[Records for the task]
....................
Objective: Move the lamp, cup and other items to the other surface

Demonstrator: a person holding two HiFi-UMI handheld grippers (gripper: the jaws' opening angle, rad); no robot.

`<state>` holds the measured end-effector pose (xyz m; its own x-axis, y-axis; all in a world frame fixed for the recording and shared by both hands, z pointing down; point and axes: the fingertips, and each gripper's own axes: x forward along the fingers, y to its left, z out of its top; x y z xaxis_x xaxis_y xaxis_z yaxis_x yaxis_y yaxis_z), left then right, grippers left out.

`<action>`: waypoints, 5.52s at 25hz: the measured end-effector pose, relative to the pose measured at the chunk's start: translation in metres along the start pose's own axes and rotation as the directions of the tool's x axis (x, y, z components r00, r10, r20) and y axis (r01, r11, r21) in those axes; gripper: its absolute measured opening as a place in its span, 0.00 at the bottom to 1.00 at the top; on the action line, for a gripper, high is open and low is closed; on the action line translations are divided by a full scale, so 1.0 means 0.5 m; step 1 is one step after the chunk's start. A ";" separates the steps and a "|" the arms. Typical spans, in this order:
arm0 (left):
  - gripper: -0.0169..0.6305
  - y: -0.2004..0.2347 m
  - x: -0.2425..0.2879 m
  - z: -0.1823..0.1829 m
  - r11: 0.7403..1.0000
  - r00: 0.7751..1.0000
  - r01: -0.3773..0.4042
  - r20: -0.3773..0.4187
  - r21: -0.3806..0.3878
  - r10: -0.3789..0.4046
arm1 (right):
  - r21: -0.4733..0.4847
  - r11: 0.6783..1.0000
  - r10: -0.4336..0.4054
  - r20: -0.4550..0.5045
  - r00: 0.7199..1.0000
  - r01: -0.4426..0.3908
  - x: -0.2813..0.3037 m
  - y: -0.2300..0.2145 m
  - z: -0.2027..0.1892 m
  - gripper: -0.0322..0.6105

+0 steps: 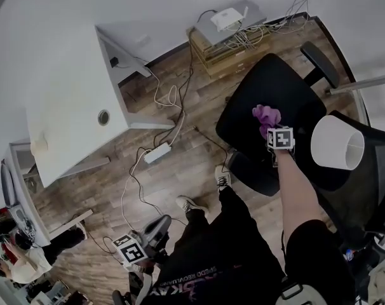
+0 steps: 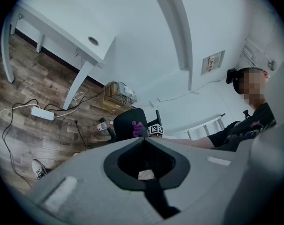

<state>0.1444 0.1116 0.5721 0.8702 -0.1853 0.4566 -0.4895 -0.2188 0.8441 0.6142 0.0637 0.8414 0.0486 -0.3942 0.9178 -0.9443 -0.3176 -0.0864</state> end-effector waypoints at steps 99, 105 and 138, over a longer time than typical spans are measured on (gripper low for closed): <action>0.02 -0.012 -0.291 -0.050 0.915 0.920 0.340 0.123 0.218 -0.372 | -0.476 0.059 0.918 -0.319 0.234 -0.878 -0.751 1.159 -0.251 0.05; 0.02 -0.005 -0.288 -0.041 0.918 0.907 0.348 0.180 0.189 -0.381 | -0.460 0.045 0.915 -0.336 0.221 -0.887 -0.747 1.151 -0.247 0.05; 0.02 0.078 -0.404 -0.061 0.990 0.749 0.134 0.658 -0.035 -0.078 | -0.370 -0.073 0.846 -0.515 0.139 -0.926 -0.734 1.196 -0.259 0.09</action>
<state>-0.0488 0.1697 0.5212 0.6531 -0.7517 0.0913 -0.3661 -0.2079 0.9070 -0.0104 0.1301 0.5033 -0.9597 0.1201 0.2542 -0.0969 0.7074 -0.7002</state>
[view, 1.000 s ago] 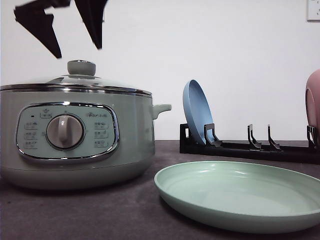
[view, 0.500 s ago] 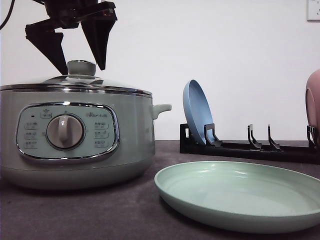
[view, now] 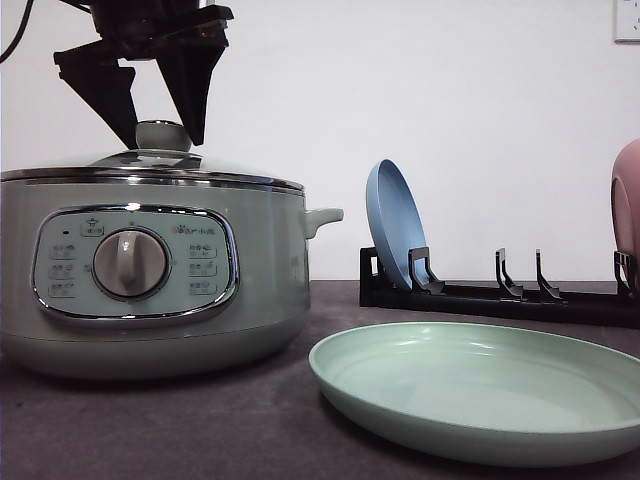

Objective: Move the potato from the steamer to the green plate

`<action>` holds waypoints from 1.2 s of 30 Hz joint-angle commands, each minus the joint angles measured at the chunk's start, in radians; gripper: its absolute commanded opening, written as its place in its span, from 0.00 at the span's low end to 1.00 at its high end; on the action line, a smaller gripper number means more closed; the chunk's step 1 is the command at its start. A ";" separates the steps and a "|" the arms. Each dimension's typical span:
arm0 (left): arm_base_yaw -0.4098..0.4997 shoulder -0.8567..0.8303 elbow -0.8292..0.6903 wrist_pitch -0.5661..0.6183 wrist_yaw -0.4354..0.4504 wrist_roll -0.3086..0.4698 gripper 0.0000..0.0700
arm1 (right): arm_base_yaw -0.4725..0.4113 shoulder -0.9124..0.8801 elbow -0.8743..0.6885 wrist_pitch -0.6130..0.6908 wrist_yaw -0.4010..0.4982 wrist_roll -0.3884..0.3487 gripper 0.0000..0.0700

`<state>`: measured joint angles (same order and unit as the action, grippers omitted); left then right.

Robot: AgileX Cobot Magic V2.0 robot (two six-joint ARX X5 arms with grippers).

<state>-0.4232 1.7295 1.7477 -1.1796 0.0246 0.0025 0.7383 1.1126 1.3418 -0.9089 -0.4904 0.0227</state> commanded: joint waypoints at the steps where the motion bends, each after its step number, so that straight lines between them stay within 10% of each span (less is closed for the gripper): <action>1: -0.005 0.024 0.032 -0.001 -0.004 0.008 0.61 | 0.007 0.010 0.016 0.002 0.002 -0.012 0.51; 22: -0.005 0.023 0.032 -0.032 -0.004 0.005 0.02 | 0.003 0.010 0.016 0.003 0.031 -0.012 0.51; 36: 0.000 -0.002 0.034 -0.024 -0.004 0.006 0.00 | 0.003 0.010 0.016 0.003 0.050 -0.008 0.51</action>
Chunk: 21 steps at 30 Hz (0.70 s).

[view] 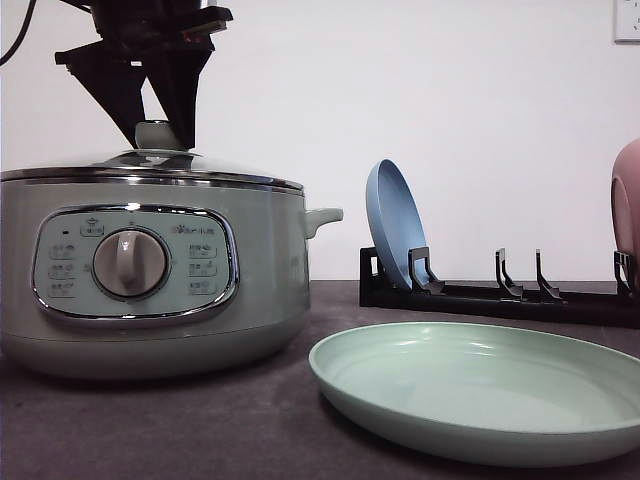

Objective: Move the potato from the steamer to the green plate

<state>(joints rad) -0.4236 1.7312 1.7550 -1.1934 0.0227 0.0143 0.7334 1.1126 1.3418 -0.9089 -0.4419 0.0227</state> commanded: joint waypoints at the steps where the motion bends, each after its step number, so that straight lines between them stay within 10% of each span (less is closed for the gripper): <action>1: 0.003 -0.010 0.029 -0.009 -0.002 -0.006 0.00 | 0.008 0.010 0.016 0.003 0.001 -0.008 0.51; 21: 0.116 -0.202 0.124 -0.054 -0.081 -0.004 0.00 | 0.008 0.010 0.016 0.003 0.001 0.004 0.51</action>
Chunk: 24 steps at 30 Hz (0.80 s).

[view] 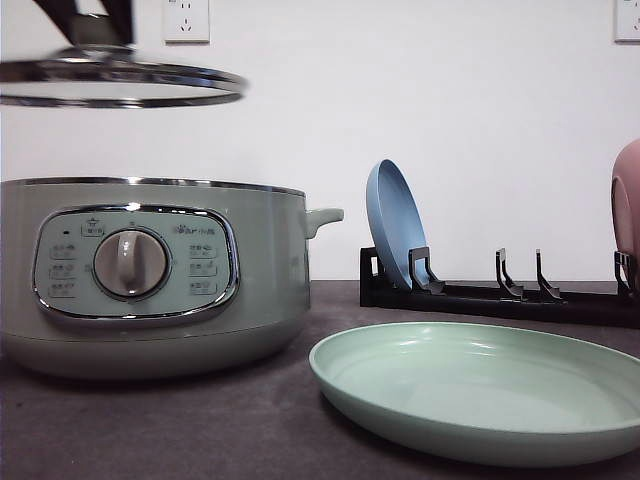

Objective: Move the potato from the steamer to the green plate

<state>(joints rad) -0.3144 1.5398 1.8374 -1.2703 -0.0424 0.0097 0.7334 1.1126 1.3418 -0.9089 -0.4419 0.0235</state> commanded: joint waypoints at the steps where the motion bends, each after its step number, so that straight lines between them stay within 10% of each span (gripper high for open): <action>1: 0.019 -0.019 0.041 0.017 -0.022 0.002 0.00 | 0.008 0.010 0.016 0.003 0.001 0.005 0.51; 24: 0.321 -0.098 0.041 -0.041 -0.041 0.027 0.00 | 0.008 0.054 0.016 0.070 0.050 0.146 0.63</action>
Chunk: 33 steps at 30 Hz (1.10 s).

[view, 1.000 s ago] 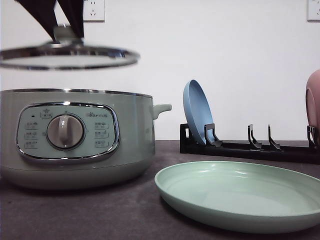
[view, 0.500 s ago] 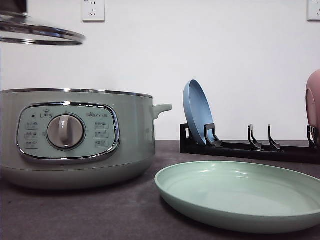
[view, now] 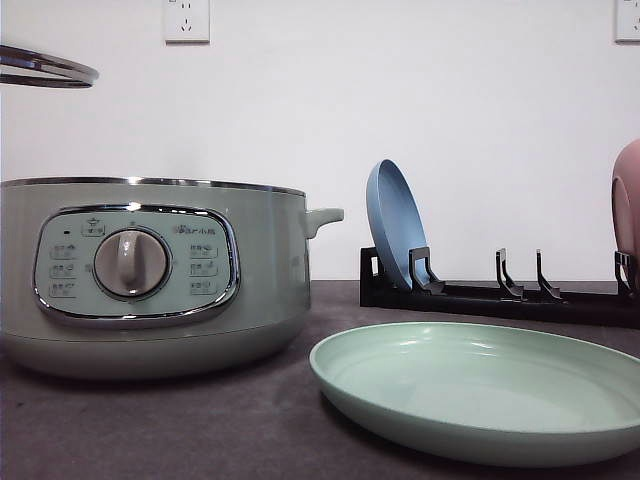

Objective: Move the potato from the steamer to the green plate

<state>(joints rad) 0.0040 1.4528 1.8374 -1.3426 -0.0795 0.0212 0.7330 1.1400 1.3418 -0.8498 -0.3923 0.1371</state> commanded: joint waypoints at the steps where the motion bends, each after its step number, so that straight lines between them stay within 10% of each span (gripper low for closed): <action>1: 0.005 -0.011 0.041 0.032 -0.004 0.016 0.00 | 0.009 0.040 0.016 0.017 0.000 0.041 0.64; 33: 0.049 -0.011 0.041 0.035 -0.003 0.017 0.00 | 0.016 1.011 0.838 -0.072 0.072 0.179 0.81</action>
<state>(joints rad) 0.0505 1.4525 1.8374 -1.3415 -0.0792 0.0357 0.7349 2.1148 2.1490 -0.9253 -0.3305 0.2955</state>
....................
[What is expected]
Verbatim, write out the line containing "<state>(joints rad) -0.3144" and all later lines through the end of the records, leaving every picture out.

[Response to the exercise]
<state>(joints rad) -0.3144 1.5398 1.8374 -1.2703 -0.0424 0.0097 0.7334 1.1126 1.3418 -0.9089 -0.4419 0.0235</state> commanded: joint waypoints at the steps where the motion bends, each after its step number, so that straight lines between them stay within 10% of each span (gripper high for open): <action>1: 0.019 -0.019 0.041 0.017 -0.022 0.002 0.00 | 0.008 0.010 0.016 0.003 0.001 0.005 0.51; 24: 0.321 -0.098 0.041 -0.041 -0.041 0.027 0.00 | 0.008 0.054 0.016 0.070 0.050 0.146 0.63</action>
Chunk: 33 steps at 30 Hz (1.10 s).

[view, 1.000 s ago] 
[view, 0.500 s ago] 
[view, now] 

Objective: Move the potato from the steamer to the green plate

<state>(joints rad) 0.0040 1.4528 1.8374 -1.3426 -0.0795 0.0212 0.7330 1.1400 1.3418 -0.8498 -0.3923 0.1371</state> commanded: joint waypoints at the steps where the motion bends, each after its step number, so that straight lines between them stay within 10% of each span (gripper low for closed): <action>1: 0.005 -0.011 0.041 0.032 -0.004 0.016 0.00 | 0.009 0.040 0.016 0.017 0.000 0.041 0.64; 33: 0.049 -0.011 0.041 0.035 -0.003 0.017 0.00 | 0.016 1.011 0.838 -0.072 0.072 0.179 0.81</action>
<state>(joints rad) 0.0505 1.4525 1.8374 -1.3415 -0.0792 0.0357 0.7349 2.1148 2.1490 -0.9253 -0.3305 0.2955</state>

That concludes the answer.